[Provided data]:
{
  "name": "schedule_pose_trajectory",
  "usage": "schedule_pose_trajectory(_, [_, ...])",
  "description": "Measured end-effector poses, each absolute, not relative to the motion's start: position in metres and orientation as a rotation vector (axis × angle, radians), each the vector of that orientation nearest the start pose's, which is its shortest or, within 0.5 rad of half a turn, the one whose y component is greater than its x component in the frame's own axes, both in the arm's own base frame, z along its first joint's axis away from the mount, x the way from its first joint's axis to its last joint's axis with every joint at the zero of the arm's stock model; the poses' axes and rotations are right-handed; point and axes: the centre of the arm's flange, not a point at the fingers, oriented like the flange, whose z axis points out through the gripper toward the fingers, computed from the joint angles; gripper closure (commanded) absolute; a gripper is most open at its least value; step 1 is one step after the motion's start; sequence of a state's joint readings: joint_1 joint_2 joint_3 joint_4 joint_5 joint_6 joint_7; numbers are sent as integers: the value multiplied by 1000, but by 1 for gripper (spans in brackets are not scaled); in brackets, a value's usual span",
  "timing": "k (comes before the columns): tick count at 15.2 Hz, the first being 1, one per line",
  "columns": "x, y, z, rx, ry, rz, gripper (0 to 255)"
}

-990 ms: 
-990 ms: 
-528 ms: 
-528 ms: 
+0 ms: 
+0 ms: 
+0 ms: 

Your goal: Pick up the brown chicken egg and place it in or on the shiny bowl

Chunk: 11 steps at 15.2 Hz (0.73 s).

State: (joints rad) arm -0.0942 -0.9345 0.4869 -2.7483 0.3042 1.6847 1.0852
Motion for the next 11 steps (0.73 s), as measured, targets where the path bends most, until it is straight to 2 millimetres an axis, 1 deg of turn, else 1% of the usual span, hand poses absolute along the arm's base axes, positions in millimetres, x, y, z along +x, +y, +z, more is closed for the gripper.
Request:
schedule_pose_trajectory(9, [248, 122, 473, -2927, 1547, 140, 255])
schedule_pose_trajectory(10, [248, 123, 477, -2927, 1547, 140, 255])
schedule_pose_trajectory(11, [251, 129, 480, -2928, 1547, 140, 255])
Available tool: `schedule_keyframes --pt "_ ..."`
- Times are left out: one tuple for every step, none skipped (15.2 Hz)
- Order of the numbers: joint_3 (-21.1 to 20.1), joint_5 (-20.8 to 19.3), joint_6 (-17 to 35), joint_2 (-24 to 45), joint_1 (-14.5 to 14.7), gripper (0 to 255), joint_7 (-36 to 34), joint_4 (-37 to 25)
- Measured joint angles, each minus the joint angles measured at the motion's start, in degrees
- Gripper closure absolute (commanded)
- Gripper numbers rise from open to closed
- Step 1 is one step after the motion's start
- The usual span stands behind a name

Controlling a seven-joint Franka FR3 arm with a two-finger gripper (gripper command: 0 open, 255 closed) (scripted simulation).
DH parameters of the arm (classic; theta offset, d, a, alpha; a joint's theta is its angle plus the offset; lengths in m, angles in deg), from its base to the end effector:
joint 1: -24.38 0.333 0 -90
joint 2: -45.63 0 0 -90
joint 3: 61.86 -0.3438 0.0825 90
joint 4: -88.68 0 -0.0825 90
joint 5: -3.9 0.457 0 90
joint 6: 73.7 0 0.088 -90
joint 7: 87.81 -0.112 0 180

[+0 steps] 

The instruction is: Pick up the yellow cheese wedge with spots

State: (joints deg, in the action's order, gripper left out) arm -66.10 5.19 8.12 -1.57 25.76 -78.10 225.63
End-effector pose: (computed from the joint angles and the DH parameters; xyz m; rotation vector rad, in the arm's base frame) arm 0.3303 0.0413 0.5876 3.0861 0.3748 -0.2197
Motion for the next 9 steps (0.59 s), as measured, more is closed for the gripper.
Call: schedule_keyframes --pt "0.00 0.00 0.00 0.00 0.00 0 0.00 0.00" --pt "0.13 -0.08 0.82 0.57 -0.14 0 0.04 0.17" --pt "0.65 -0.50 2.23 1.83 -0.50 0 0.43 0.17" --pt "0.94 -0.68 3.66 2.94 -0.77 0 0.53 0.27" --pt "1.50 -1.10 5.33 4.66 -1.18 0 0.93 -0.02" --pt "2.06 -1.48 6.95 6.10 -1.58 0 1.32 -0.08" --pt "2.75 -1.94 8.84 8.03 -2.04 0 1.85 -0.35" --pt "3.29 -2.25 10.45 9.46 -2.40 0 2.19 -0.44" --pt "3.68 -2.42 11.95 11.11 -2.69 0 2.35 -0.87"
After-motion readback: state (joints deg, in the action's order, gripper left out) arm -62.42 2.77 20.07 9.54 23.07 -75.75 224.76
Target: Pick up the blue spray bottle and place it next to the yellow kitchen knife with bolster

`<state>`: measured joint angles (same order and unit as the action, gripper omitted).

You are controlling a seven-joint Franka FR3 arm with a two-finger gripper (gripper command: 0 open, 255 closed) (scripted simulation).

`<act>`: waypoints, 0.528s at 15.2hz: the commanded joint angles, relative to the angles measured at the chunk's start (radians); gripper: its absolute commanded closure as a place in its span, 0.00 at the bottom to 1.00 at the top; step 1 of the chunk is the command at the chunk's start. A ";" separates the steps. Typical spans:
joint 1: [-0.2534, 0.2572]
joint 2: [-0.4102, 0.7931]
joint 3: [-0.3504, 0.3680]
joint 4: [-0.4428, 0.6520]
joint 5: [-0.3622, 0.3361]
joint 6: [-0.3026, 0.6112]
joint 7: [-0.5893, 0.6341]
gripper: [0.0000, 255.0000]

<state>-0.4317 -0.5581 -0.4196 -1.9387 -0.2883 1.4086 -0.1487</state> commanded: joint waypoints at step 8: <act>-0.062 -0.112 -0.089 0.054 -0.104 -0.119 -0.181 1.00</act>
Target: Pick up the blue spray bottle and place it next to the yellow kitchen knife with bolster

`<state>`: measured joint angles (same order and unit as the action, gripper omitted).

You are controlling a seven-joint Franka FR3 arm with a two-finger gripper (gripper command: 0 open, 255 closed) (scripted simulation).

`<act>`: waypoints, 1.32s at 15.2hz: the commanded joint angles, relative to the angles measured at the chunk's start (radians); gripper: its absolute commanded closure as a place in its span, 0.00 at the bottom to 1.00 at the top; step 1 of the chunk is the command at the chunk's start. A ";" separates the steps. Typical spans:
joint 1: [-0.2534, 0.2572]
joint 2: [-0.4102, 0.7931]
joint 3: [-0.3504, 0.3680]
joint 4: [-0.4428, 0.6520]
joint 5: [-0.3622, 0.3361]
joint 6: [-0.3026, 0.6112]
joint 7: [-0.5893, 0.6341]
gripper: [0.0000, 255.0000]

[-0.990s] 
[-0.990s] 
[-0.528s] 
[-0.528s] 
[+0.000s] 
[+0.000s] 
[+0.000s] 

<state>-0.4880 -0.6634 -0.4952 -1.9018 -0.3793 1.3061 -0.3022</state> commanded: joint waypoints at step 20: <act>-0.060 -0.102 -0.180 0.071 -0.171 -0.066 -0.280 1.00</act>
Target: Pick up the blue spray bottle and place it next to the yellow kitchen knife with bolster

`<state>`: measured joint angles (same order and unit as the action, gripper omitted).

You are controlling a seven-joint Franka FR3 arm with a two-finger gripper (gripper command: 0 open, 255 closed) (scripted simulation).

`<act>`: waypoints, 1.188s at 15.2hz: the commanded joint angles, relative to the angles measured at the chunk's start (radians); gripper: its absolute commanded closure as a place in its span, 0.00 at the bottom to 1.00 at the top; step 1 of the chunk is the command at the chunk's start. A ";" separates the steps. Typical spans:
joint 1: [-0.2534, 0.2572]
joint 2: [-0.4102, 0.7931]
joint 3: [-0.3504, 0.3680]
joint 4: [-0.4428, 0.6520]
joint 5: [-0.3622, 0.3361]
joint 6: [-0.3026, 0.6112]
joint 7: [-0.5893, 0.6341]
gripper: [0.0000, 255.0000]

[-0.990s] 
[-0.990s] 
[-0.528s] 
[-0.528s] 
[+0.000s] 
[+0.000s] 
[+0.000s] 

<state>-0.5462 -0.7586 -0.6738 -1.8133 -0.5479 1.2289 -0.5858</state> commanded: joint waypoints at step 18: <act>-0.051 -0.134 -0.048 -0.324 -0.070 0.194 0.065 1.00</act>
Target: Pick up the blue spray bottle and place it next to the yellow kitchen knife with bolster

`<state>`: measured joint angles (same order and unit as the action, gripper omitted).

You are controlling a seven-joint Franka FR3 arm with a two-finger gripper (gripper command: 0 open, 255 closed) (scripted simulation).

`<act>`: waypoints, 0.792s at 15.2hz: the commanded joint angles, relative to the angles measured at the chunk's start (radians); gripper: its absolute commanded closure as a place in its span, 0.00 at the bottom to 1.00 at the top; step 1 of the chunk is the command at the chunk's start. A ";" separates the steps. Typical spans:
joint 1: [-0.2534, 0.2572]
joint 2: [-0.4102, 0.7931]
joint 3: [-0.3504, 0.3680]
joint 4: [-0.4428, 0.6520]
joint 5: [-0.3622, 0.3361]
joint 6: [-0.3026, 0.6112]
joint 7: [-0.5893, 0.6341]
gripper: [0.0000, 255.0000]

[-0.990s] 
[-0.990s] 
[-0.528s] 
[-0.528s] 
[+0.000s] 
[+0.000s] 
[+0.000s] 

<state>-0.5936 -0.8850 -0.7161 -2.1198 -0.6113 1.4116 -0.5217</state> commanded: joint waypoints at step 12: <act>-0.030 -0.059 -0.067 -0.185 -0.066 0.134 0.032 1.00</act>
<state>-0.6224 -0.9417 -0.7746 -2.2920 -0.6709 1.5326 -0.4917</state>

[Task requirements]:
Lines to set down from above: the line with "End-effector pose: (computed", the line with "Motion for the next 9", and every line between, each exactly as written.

[Exercise result]:
End-effector pose: (computed from the joint angles and the DH parameters; xyz m; rotation vector rad, in the arm's base frame) arm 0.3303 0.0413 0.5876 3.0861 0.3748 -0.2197
Motion for the next 9 steps (0.59 s), as measured, more is closed for the gripper.

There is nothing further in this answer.